A partir de la rentrée 1970, l'école se détache de l'université et prend l'appellation d'Institut National Agronomique de Tunisie qu'elle va garder jusqu'à nos jours. Des réflexions sont engagées tenant compte du contexte général de l'enseignement supérieur, de la recherche agricole et du développement rural, pour réformer les structures et les programmes. Le système de formation comportait un cycle ingénieur en deux années de tronc commun suivies de deux années de spécialisation agronomie, génie rural ou pêche. La section agronomie offrait en fin de troisième année un choix entre les options phytotechnie, zootechnie ou économie rurale.

En 1988, l'Institut National Agronomique de Tunisie est habilité à délivrer le diplôme de Docteur de spécialité et Docteur d'état en Sciences Agronomiques Décret 88-16 du janvier 1988. 

En 1995, une réforme totale de la formation de l'Ingénieur Agronome est initiée sous l'impulsion du Ministère de l'Enseignement Supérieur. Le cursus passe à cinq années d'études après le baccalauréat, deux années d'études préparatoires sanctionnées par un concours national, suivies de trois années d'études en cycle Ingénieur. L'INAT assure les deux cycles jusqu'en 2006, date de délocalisation du cycle préparatoire et création de l'Ecole Supérieure des Etudes Préparatoires en Biologie Géologie de la Soukra. Le cycle préparatoire est basé sur les fondamentaux en Biologie et géologie mais aussi sur les enseignements scientifiques tels que les mathématiques, la physique, la chimie, l'informatique et les langues. 

La réforme de 1995 a adopté le principe de l'adéquation entre la formation et l'emploi en multipliant et en spécialisant les profils construits afin de répondre à des niches d'emploi selon les besoins du marché. A cet effet le cycle ingénieur offre sept spécialités qui se déclinent en 32 options. La spécialisation de l'élève ingénieur commence très tôt dès le premier trimestre de la première année. 

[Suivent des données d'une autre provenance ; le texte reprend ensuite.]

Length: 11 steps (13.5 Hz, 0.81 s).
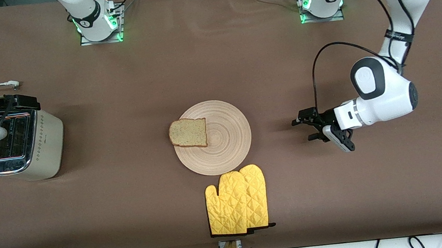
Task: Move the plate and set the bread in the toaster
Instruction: 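Release the plate and raise the left gripper while the right gripper reaches the bread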
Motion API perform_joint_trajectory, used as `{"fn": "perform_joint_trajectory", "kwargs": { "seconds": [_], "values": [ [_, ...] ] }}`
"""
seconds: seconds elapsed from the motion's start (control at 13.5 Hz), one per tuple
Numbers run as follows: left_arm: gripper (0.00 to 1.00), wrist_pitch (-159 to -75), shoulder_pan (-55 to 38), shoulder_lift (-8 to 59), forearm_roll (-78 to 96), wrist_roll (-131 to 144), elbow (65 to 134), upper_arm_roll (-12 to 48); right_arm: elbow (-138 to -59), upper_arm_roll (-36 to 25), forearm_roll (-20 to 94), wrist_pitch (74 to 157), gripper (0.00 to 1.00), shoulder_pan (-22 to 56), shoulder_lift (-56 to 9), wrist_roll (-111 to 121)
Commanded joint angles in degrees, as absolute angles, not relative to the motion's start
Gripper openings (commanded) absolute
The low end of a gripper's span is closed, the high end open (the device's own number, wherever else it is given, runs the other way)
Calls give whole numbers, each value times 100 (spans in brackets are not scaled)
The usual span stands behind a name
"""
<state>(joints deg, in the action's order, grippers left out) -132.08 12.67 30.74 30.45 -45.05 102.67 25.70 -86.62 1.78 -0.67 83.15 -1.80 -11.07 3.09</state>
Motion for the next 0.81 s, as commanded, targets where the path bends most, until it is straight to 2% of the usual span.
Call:
{"fn": "perform_joint_trajectory", "kwargs": {
  "seconds": [0.0,0.37,0.74],
  "values": [
    [100,-12991,1248,2796,1719,-4553,9924,2593,-8552,220,-88,8323,100,-132,-1274,369],
    [100,-11604,1038,2769,73,-4089,8861,2637,-8596,220,851,8770,100,9,-1792,159],
    [100,-10804,730,2181,-404,-2043,8692,2663,-8701,220,1459,9622,100,430,-2416,-571]
  ]
}}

En 2009 une réflexion et une restructuration des programmes d'études sont engagées dans le cadre d'une consultation élargie où enseignants, étudiants et professionnels ont pris part. Les fondements de la restructuration portent sur la production d'ingénieurs généralistes, polyvalents ayant de grandes capacités d'adaptation à un monde professionnel en mutation perpétuelle. A cet effet un tronc commun en première année pour les sept spécialités a été construit sur des fondamentaux scientifiques et techniques et le nombre des options a été réduit.